Em vídeo publicado pela TV Escola, no You Tube, a jovem indígena conta que estudou na aldeia até o oitavo ano. Ela conta quea aprender a língua materna desde a primeira série a ajudou a conversar com anciões da comunidade e saber como tudo começou.
Fiha de pai mineiro e mãe indígena, a jovem decidiu sair da aldeia para estudar mais. "Fui incentivada a sair da aldeia pelos meus tios. É difícil, mas só assim para crescer. Meu pai é analfabeto e minha mãe desistiu, só tem o ensino fundamental, eles dizem que não tiveram oportunidade e isso me dá força para continuar e incentivar meus irmãos”, disse.
Entre teoria e prática, Sara se apaixonou pelo curso e durante a aula da professora de química Valquíria Ferreira teve a ideia do projeto. Sara lembrou do alto valor do gás de cozinha na aldeia. “Estávamos nessa matéria da questão de biocombustíveis e eu lancei a ideia se existia uma energia alternativa para produção de gás sem precisar pagar e ela explicou que era o biogás”, conta Sara.
“No fim da aula ela falou que tinha interesse porque na aldeia o gás era caro e decidimos fazer”, completou a professora.
A aluna pontua que na aldeia não há saneamento e nem descarte correto de lixo e passou a coletar os resíduos e depositar em um biodigestor, onde ocorre todo o processo de geração de biogás.
Valquíria pontua que Sara sempre pensou na aldeia inteira, mas começou em casa. “Agora toda a aldeia quer. Foi um desafio, onde está indo? onde vai parar? um gesto na sala de aula. Acho que vai dar certo”, pontua, emocionada, a professora de química.
Do IFMS, a notícia chegou à UEMS (Universidade Estadual de Mato Grosso do Sul) e depois até à empresa MS Gás, que descobriu Sara e se interessou em patrocinar o projeto. “Vamos colocar nossos engenheiros a disposição dela para que ela implemente o projeto, é um projeto muito bom para ficar só no papel”, disse o presidente do MS Gás, Rudel Trindade.
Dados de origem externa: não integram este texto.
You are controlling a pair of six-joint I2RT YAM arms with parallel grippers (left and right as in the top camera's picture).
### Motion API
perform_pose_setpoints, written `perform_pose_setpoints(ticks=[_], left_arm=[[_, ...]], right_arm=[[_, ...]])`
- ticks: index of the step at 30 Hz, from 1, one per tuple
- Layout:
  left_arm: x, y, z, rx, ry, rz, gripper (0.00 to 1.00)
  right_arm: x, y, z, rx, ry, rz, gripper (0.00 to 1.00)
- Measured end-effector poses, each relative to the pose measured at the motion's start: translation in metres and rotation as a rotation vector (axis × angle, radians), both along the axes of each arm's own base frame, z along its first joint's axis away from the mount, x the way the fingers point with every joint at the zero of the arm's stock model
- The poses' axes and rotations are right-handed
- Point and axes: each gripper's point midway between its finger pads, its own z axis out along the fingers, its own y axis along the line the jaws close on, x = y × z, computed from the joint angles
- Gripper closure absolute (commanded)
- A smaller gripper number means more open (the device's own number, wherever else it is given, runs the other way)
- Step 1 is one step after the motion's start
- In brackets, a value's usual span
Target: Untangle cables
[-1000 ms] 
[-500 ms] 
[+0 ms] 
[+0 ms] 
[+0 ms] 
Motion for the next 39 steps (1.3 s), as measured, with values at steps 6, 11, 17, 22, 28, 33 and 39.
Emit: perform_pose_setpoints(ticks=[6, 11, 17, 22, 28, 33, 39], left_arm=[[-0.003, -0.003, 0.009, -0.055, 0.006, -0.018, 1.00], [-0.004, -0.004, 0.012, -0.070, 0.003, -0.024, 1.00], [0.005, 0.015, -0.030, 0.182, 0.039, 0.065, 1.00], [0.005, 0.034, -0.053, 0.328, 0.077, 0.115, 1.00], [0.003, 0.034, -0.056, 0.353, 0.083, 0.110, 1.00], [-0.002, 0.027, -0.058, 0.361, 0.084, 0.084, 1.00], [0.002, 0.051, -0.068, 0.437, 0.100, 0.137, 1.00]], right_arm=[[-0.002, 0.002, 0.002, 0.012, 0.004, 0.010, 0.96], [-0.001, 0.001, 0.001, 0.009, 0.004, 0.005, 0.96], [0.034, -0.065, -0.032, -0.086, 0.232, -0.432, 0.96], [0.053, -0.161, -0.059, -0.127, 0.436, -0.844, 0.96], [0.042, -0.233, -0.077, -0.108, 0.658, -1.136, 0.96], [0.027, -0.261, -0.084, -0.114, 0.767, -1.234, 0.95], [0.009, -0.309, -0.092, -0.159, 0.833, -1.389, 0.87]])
A ideia também foi abraçada por outras comunidades. O cacique da aldeia Buritizinho Josué Martins apoia o projeto e destaca que é algo que ficará para as crianças. "Tem ancião que já está quase terminar,e eu estou indo atrás, a gente vai deixar para as crianças. Daqui não sei quantos anos", disse.
O cacique da Aldeia Limão Verde Alberto Oliveira elopgia o projeto. "Eu vejo esse projeto para nossa comunidade indígena, sendo ela uma acadêmica, vejo como um privilégio, por isso nós abraçamos", disse.
A ideia de Sara é levar a sustentailidade para locais distantes. "me tornei pesquisadora na área indígena o pessoal tem orgulho na comunidade", lembra Sara.
"A sensação de orgulho é muito grande, de a gente ter ela", disse emocionado o trabalhador rural, Ramon de Faria da Cruz.